*ABOUT THIS TASK*
Wherever the word "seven" appears in a line of the records, copy that line.

*INFORMATION*
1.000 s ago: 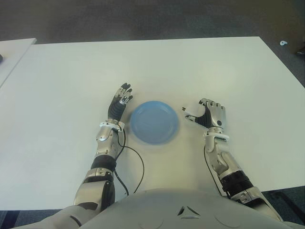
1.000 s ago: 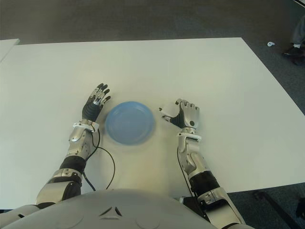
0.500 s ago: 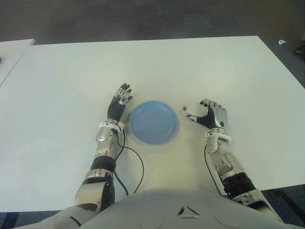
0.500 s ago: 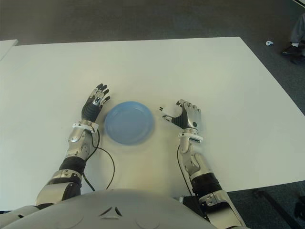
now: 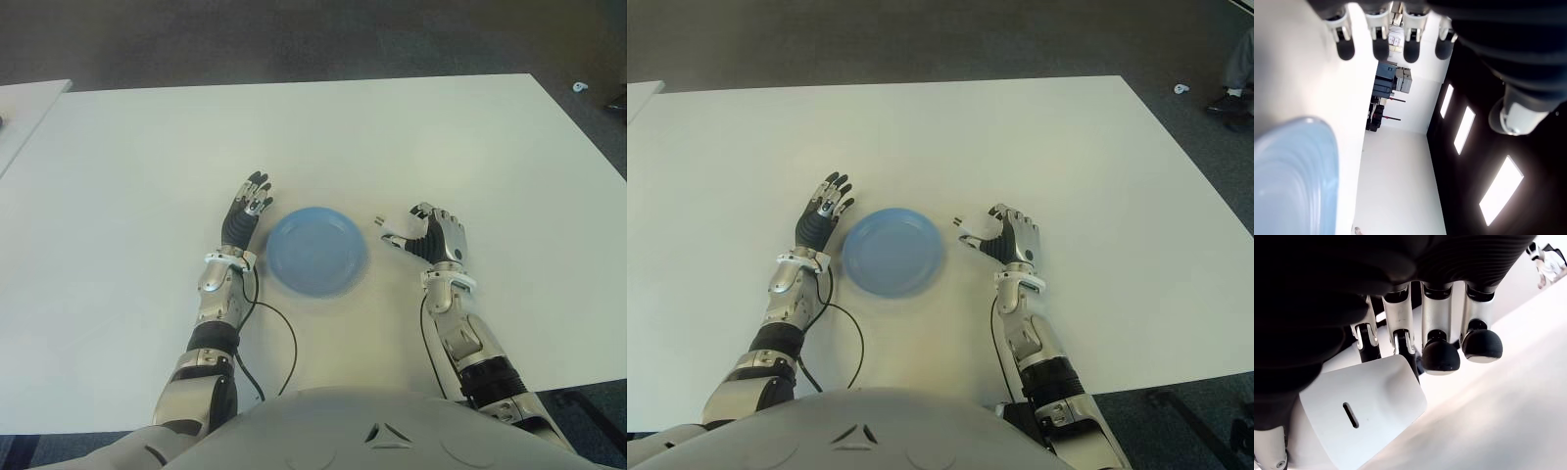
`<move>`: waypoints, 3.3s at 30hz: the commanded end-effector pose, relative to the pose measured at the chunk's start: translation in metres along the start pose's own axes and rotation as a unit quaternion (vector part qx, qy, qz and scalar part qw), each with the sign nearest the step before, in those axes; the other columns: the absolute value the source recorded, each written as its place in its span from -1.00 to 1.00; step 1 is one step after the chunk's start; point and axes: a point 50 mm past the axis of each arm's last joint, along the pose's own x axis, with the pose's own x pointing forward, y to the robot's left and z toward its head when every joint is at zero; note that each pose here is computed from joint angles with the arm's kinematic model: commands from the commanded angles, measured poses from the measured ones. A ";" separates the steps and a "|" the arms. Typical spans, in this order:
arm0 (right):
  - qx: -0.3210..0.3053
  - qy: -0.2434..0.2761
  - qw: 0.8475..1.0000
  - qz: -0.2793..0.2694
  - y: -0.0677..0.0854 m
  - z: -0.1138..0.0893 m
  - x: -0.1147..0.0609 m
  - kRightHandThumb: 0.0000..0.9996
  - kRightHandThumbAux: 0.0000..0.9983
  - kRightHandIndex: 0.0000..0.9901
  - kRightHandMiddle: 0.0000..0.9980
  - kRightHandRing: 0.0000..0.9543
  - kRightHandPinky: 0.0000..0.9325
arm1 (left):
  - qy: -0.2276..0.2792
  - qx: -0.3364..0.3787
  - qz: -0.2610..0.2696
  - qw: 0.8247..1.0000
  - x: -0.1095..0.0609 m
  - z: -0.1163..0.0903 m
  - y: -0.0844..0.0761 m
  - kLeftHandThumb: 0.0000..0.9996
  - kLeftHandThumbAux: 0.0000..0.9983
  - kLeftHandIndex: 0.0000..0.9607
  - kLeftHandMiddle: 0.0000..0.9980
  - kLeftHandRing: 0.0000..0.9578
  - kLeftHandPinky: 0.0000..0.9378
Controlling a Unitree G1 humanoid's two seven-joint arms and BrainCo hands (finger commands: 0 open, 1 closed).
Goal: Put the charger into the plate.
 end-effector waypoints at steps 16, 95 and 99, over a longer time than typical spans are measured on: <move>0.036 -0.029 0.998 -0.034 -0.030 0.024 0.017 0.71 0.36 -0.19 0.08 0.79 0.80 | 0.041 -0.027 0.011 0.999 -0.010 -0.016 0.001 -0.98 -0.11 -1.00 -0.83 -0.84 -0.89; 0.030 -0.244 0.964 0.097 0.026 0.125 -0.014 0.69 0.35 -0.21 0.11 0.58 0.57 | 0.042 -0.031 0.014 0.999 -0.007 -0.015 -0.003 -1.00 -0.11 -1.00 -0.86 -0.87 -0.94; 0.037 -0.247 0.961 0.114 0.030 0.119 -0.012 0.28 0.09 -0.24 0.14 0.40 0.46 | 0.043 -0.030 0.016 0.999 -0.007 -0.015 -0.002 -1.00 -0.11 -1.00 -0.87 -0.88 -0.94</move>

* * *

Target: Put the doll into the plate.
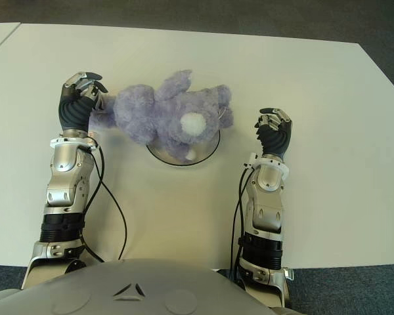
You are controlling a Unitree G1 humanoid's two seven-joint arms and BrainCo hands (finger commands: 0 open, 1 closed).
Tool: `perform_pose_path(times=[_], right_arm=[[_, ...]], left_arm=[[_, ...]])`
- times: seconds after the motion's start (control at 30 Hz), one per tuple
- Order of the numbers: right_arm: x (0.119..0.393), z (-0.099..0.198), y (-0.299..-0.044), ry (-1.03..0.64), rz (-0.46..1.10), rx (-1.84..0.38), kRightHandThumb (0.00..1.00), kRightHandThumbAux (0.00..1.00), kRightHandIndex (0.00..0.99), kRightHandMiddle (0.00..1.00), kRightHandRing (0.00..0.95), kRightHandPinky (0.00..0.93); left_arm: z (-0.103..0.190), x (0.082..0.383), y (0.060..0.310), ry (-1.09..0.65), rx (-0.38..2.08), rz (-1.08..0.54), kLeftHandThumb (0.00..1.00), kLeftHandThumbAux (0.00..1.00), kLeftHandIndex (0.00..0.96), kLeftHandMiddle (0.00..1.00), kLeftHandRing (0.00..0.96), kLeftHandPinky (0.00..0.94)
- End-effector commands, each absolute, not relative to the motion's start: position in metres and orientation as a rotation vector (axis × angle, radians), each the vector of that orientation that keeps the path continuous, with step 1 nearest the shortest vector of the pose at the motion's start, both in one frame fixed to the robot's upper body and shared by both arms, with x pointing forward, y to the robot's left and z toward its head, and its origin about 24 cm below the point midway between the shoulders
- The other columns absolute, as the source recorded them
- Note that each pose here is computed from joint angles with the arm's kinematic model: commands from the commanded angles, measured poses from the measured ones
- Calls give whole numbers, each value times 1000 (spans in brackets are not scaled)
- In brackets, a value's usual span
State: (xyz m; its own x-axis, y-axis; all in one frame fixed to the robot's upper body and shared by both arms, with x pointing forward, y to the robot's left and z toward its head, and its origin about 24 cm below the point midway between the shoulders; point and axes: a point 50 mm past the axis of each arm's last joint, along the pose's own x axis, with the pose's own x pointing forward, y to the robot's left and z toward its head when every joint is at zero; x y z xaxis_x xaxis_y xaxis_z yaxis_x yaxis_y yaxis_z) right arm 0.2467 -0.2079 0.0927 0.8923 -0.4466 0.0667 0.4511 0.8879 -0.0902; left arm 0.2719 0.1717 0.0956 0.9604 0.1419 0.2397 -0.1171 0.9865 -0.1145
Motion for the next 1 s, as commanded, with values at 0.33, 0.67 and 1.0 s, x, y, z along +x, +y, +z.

*YOUR SOLUTION*
Controlling a Unitree G1 humanoid's two seven-joint arms and BrainCo hands (finger commands: 0 open, 1 closed).
You are controlling a Unitree G1 humanoid's two seven-joint arms and BrainCo hands (finger commands: 0 open, 1 closed).

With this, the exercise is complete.